§ **Work item**: Each line below needs to be printed again exactly.

§ **Material provided**:
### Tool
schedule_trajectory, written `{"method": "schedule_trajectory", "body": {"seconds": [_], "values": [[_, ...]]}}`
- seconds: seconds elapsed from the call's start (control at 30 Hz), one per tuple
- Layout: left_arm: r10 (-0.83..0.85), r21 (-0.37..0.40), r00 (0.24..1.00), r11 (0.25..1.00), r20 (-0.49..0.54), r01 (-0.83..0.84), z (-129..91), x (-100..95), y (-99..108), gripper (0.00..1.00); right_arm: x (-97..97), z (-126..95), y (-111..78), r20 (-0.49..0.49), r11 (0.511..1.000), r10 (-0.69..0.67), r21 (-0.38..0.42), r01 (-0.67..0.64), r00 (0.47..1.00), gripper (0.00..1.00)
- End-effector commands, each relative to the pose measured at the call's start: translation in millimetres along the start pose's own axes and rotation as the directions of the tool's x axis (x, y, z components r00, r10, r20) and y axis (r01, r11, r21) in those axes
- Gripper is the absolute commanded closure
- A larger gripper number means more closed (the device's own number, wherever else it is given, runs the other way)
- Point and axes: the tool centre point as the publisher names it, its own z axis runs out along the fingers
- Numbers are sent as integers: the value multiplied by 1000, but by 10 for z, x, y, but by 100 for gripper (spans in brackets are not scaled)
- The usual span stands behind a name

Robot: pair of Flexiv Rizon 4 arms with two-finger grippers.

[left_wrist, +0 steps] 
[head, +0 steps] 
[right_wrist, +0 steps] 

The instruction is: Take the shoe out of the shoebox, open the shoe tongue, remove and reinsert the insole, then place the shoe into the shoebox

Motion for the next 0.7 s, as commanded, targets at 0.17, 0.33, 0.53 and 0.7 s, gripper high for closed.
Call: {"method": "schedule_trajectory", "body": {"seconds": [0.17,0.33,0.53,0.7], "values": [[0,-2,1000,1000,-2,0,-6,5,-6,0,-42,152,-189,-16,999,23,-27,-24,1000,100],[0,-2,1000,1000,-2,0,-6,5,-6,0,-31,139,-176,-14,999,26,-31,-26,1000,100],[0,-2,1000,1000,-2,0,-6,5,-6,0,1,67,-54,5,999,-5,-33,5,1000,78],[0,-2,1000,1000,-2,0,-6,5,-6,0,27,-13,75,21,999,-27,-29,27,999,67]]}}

§ **Task solution**:
### Tool
schedule_trajectory, written `{"method": "schedule_trajectory", "body": {"seconds": [_], "values": [[_, ...]]}}`
- seconds: seconds elapsed from the call's start (control at 30 Hz), one per tuple
- Layout: left_arm: r10 (-0.83..0.85), r21 (-0.37..0.40), r00 (0.24..1.00), r11 (0.25..1.00), r20 (-0.49..0.54), r01 (-0.83..0.84), z (-129..91), x (-100..95), y (-99..108), gripper (0.00..1.00); right_arm: x (-97..97), z (-126..95), y (-111..78), r20 (-0.49..0.49), r11 (0.511..1.000), r10 (-0.69..0.67), r21 (-0.38..0.42), r01 (-0.67..0.64), r00 (0.47..1.00), gripper (0.00..1.00)
- End-effector commands, each relative to the pose measured at the call's start: translation in millimetres along the start pose's own axes and rotation as the directions of the tool's x axis (x, y, z components r00, r10, r20) and y axis (r01, r11, r21) in those axes
- Gripper is the absolute commanded closure
- A larger gripper number means more closed (the device's own number, wherever else it is given, runs the other way)
- Point and axes: the tool centre point as the publisher names it, its own z axis runs out along the fingers
- Numbers are sent as integers: the value multiplied by 1000, but by 10 for z, x, y, but by 100 for gripper (spans in brackets are not scaled)
- The usual span stands behind a name

Robot: pair of Flexiv Rizon 4 arms with two-finger grippers.

[left_wrist, +0 steps] 
[head, +0 steps] 
[right_wrist, +0 steps] 

The instruction is: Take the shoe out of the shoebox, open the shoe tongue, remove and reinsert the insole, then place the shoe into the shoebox

Motion for the next 0.7 s, as commanded, targets at 0.17, 0.33, 0.53 and 0.7 s, gripper high for closed.
Call: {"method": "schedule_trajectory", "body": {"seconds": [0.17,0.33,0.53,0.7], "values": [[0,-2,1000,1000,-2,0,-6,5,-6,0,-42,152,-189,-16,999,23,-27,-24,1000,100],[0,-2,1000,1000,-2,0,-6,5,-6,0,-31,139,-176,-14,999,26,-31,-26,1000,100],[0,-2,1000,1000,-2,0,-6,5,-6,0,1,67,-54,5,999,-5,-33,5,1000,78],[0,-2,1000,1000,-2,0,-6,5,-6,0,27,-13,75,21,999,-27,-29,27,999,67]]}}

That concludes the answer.